Lessons from a Tree and a Book

"What I hadn’t anticipated was the tree. I was too weak to think or write or call or even watch a movie. All I could do was stare at the tree, which was the only thing in my view. At first it annoyed me and I thought I would go mad from boredom. But after the first days and many hours, I began to see the tree." ~Eve Ensler
Why did I post this? Because it reminded me of an acquaintance, a certified genius with patents and everything, who wanted to join a study group centered on a book by Harry Benjamin called "Basic Self Knowledge". My acquaintance told me that he was instructed to read the book and report back as to what he had learned. He came back, made his statement, and was told "Read the book". He went home and went through it again, and came back and reported and was told "Read the book".
This is a true story, so here I will save us many repetitions and simply inform you that for whatever reason he persisted, whether through ego, spite, curiosity, or some motive more subtle, this scenario was repeated a total of 26 (twenty-six) times. Yes, it was a short book, as most go. But it was on his twenty-sixth repetition that this genius became aware that he had all along been projecting his belief about the book on to the words it contained.

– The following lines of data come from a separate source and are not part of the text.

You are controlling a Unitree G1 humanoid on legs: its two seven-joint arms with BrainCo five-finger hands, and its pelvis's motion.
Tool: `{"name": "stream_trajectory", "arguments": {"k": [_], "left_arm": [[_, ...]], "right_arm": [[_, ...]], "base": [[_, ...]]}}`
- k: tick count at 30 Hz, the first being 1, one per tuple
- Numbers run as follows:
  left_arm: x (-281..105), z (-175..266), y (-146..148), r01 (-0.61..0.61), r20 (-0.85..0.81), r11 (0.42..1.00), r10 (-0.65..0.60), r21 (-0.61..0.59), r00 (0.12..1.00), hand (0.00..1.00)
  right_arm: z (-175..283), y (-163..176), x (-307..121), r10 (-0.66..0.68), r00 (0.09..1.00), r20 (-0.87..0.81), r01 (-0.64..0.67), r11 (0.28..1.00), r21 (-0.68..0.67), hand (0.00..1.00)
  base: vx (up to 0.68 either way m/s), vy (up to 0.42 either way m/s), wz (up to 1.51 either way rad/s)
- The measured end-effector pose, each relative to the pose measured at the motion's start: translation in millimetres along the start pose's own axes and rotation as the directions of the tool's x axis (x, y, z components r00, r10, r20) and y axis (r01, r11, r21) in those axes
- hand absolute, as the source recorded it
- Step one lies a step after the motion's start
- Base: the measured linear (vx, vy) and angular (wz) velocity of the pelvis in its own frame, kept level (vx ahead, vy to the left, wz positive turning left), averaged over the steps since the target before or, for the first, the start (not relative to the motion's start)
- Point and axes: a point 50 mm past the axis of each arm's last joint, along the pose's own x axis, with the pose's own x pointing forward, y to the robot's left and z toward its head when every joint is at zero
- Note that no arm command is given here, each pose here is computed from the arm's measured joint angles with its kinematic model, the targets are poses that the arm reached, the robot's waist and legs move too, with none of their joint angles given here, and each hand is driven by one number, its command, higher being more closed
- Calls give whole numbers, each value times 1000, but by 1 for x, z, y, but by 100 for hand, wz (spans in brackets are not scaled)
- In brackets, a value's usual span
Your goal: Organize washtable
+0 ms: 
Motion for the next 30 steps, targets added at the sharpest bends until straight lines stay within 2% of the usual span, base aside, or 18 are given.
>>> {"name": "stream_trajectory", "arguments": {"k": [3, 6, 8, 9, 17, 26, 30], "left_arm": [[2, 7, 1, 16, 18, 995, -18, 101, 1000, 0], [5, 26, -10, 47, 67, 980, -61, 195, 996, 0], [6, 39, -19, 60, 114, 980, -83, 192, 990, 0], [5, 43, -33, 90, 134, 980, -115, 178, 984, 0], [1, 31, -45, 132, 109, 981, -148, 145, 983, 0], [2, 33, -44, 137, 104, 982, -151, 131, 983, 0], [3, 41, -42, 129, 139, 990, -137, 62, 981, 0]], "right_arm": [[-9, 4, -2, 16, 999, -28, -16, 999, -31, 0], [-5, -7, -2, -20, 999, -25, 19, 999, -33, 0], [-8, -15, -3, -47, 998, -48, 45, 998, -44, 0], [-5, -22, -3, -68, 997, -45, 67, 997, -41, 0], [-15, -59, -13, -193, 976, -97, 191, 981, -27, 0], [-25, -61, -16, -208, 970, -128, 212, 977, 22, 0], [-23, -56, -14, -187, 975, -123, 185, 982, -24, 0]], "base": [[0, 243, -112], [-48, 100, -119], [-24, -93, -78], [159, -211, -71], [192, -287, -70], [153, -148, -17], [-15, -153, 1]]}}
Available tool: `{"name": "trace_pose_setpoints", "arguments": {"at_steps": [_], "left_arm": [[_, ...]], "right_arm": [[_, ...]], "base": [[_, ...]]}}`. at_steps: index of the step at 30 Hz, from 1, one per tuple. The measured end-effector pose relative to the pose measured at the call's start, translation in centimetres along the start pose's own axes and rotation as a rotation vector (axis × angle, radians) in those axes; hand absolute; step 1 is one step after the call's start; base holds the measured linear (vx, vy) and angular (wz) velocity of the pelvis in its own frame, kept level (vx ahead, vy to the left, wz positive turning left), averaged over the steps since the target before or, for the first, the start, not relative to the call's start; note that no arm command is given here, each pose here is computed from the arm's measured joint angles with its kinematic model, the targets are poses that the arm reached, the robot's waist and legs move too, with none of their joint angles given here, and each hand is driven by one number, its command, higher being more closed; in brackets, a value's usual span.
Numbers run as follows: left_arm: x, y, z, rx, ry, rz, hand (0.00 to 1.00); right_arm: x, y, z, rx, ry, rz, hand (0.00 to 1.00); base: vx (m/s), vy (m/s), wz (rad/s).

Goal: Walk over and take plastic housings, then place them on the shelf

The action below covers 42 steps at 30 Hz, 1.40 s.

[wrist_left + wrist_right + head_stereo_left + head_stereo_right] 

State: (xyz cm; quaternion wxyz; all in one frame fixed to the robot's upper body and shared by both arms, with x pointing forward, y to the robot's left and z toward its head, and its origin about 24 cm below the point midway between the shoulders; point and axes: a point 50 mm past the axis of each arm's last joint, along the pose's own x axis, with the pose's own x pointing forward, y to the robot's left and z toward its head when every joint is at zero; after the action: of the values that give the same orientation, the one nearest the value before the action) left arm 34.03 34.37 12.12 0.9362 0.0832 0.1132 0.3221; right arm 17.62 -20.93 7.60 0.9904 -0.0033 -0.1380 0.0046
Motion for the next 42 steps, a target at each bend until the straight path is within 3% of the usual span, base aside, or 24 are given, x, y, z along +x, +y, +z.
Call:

At that twenty-sixth reading his perception, his genius perception, cracked enough to see what his mind, as a belief engine with its mission to make itself right no matter what, was doing to him, who was not his mind. Returning to the study group and making this confession got him admitted to the circle, and he, and they, proceeded happily and curiously from there.
I'm hoping that this offers some small indication of why I am constantly harping about the danger of unexamined belief and the lack of critical thinking, of unskilled thinking, that is rampant on our stage today. And I hope that in reading this that you either caught or were tweaked by the line "his perception, his genius perception, cracked enough to see what his mind, as a belief engine with its mission to make itself right no matter what, was doing to him, who was not his mind." I point to that because in so many discussions, conversations, etc, the participants identify with their own mental state as if it was their being itself.
Why is that worthy of note, or of any importance? It's because if you think your thoughts are reality, are a one-to-one correspondence with the actual maelstrom or impressions you are being swirlied by, [sic] there is little hope of understanding that your mind, as magnificent as it is, is not the essence of yourself, however inseparable from that that it might be. The point is, that if you think your thoughts are yourself, there is not the perceptual distance available to you to have a larger perspective from which your impressions you use for navigating your life can be sorted out, ordered, evaluated, appreciated, or whatever. In other words, without that perspective of emotional distance, or impartiality about your thoughts as simply things, or serving suggestions if you will, you are--because of your identificational involvement--asleep and dreaming for all practical purposes.
Now that doesn't mean you are not intelligent, good, perceptive, able to hold a job or lead people or any such thing. It only means that there is a point of view possible to us which some don't cognize and take advantage of, at least consciously. As evidence we have an impersonal example of a genius who didn't get the meaning of a simple small book on account of his investment in his world view as real. And yes, there is more to it than that, but these lines are about that part of the lesson we might learn.